Cluster points: kangaroo, galapagos, python, space syntax

I’ve experimented a little and managed to come up with a similar result than your above sketch.

Each cluster begins at a start point (closest point to each black point) and has a certain desired size. At each iteration the search radius is expanded by a step size and thus new closest points are found that are then added to the clusters. If a cluster has reached a desired size, or doesn’t find any new, closest points within a threshold, it stops expanding.

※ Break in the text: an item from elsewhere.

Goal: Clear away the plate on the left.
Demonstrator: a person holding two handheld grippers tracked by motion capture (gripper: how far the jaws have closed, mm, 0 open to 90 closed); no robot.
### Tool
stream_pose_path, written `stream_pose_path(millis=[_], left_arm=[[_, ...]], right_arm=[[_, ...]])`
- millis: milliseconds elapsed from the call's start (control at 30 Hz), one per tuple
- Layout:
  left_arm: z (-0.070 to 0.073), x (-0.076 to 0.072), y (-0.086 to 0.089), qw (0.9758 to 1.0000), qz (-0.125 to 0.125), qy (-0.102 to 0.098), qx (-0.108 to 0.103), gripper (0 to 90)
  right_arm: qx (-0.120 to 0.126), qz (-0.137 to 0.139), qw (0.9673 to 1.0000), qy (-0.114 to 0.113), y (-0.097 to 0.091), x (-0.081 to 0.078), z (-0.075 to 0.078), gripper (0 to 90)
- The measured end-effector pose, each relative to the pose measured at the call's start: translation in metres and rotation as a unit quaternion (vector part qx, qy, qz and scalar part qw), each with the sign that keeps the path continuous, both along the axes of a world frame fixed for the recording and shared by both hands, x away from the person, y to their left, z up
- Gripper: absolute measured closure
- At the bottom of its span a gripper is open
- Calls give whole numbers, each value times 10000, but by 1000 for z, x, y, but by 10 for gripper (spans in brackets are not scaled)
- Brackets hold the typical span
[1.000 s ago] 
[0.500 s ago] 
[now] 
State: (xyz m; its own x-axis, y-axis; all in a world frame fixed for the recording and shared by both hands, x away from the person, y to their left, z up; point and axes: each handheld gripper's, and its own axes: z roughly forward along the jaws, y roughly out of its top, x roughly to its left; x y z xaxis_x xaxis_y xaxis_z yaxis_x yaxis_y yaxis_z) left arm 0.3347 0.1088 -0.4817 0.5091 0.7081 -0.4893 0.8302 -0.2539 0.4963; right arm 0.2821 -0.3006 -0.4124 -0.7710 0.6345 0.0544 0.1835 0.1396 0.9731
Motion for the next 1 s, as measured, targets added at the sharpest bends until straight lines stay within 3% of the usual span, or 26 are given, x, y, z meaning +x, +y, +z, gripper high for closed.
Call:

This has the unfortunate byproduct that some points (grey) don’t get allotted to a cluster, because all neighbouring clusters have reached their maximum size.
However, the script allows you to add these points to their closest, neighbouring cluster, if desired! This obviously changes the cluster size, surpassing the desired maximum size from before for the concerned clusters, so it’s optional.

import Rhino.Geometry as rg
from ghpythonlib import treehelpers


# Get the diagonal length of the points' bounding box
bbox = rg.BoundingBox(Points)
bbox_dlen = bbox.Diagonal.Length

# Get the start points from the points
start_pts = [Points[i] for i in StartIndices]

# Temporary point cloud keep track of unchecked points 
temp_ptcloud = rg.PointCloud(Points)
# Temporary indices keep track of unchecked points inital indices 
temp_indices = [i for i in range(len(Points))] 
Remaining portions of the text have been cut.